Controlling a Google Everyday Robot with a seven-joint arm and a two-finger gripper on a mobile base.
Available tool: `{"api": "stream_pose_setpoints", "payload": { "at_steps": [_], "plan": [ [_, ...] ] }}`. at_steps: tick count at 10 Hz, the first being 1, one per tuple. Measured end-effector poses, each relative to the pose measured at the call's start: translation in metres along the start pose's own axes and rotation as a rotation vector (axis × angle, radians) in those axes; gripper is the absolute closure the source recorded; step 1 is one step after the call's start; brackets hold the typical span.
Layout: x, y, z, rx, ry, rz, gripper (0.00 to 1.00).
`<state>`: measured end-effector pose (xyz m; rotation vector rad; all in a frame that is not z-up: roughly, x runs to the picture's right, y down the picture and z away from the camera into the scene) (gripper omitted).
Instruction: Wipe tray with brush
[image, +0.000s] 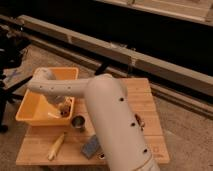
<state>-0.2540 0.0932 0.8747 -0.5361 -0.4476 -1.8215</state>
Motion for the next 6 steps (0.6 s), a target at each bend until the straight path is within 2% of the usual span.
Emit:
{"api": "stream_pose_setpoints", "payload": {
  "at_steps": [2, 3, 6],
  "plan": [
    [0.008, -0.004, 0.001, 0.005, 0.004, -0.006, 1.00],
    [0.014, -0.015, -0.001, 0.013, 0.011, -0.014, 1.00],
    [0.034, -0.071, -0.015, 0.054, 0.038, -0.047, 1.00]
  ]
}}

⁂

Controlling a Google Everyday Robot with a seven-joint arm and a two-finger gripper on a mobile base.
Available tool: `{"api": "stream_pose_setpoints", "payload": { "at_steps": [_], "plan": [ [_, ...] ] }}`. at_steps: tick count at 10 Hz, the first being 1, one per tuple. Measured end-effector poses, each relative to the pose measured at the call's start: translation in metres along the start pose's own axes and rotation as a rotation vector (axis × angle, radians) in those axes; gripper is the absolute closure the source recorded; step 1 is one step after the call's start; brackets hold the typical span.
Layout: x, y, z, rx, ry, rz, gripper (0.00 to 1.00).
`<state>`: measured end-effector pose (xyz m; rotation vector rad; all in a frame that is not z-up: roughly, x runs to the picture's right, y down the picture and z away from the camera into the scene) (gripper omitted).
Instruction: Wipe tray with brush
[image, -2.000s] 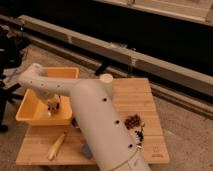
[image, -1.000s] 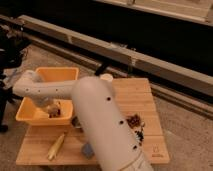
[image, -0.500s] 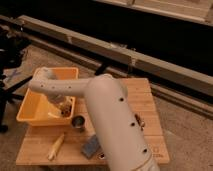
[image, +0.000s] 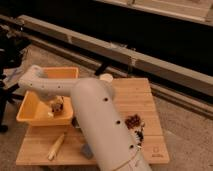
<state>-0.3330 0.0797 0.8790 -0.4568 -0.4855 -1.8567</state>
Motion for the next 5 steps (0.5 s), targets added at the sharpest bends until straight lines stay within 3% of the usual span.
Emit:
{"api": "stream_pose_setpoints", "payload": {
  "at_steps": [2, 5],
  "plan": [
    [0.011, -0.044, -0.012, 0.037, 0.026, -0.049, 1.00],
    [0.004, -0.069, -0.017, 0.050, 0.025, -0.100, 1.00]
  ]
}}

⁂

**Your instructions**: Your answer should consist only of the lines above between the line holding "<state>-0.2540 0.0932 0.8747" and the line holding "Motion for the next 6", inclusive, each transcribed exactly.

**Solution below**:
<state>-0.2540 0.0932 0.8747 -0.5361 -0.4476 -1.8215</state>
Motion for the next 6 steps (0.6 s), a target at each bend until the straight path is within 2% of the usual span.

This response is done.